■ **DIRECTIONS**
Output exactly the lines from the line that has "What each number" through the last line of the data below, with no pictures.
_____
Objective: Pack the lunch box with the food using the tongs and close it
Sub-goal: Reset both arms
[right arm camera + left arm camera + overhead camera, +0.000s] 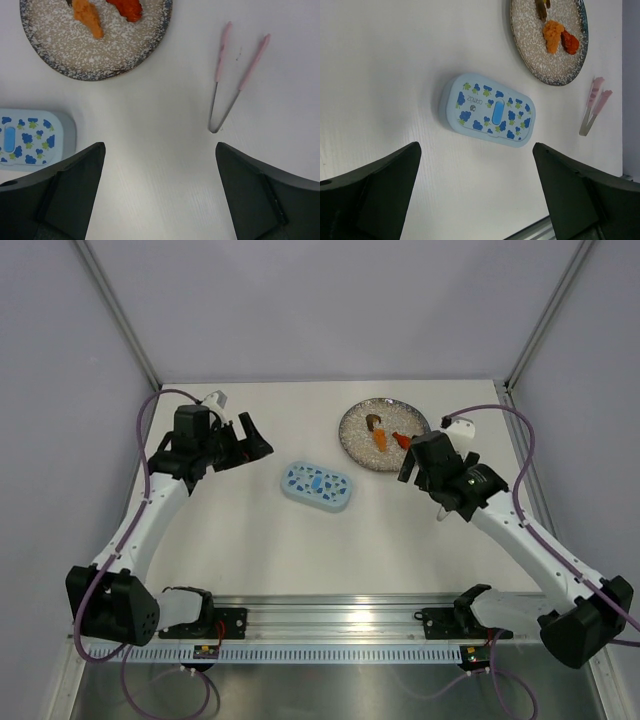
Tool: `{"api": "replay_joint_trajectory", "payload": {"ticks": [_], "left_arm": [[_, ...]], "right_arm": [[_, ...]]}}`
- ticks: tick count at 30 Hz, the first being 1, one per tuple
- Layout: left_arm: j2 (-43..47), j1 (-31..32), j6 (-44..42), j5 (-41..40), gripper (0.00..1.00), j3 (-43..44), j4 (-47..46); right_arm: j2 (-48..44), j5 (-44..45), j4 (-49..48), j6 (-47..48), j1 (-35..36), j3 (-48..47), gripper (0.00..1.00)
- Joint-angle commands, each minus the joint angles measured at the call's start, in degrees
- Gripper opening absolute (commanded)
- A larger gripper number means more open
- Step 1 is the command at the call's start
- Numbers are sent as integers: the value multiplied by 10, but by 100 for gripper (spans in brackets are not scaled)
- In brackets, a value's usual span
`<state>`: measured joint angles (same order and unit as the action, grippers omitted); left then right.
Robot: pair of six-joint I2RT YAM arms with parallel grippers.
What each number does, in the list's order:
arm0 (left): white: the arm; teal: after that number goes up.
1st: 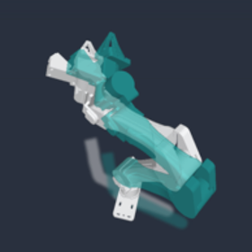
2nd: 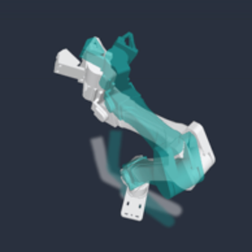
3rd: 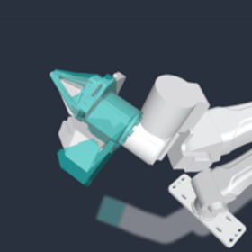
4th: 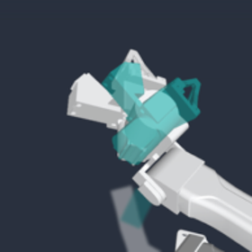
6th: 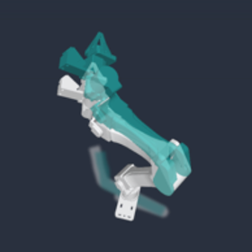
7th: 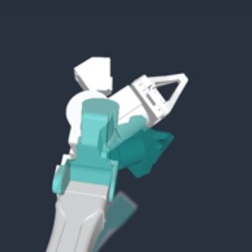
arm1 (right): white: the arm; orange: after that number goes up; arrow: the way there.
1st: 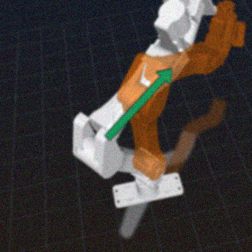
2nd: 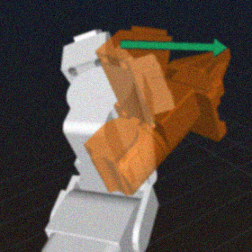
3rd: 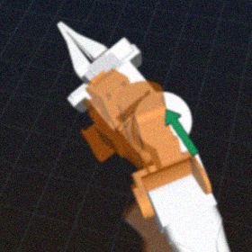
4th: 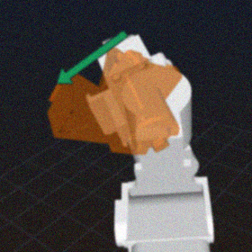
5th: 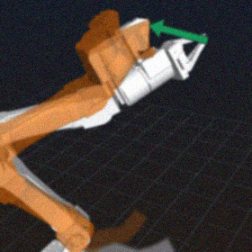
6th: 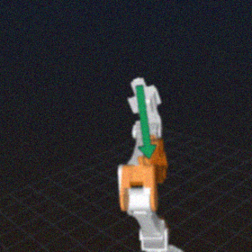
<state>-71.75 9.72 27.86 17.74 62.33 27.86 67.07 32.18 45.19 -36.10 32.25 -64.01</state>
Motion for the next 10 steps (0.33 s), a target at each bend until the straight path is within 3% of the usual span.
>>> {"api": "replay_joint_trajectory", "payload": {"ticks": [1,10], "left_arm": [[27,2,-41,-34,99,35,22],[61,2,-70,-69,99,40,52]], "right_arm": [[-44,58,31,-39,2,19,100],[-116,82,54,-65,2,73,99]]}}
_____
■ **RESULT OF THIS EXERCISE**
What each number does, in the list's order:
arm0 (left): white: the arm; teal: after that number goes up.
1st: 
2nd: 
3rd: 
4th: 
6th: 
7th: 
arm1 (right): white: the arm; orange: after that number goes up; arrow: the way there.
1st: 
2nd: 
3rd: 
4th: 
5th: 
6th: 
<state>-71.75 9.72 27.86 17.74 62.33 27.86 67.07 32.18 45.19 -36.10 32.25 -64.01</state>
Motion for the next 10 steps (0.33 s), a target at each bend until the straight path is within 3% of the usual span.
>>> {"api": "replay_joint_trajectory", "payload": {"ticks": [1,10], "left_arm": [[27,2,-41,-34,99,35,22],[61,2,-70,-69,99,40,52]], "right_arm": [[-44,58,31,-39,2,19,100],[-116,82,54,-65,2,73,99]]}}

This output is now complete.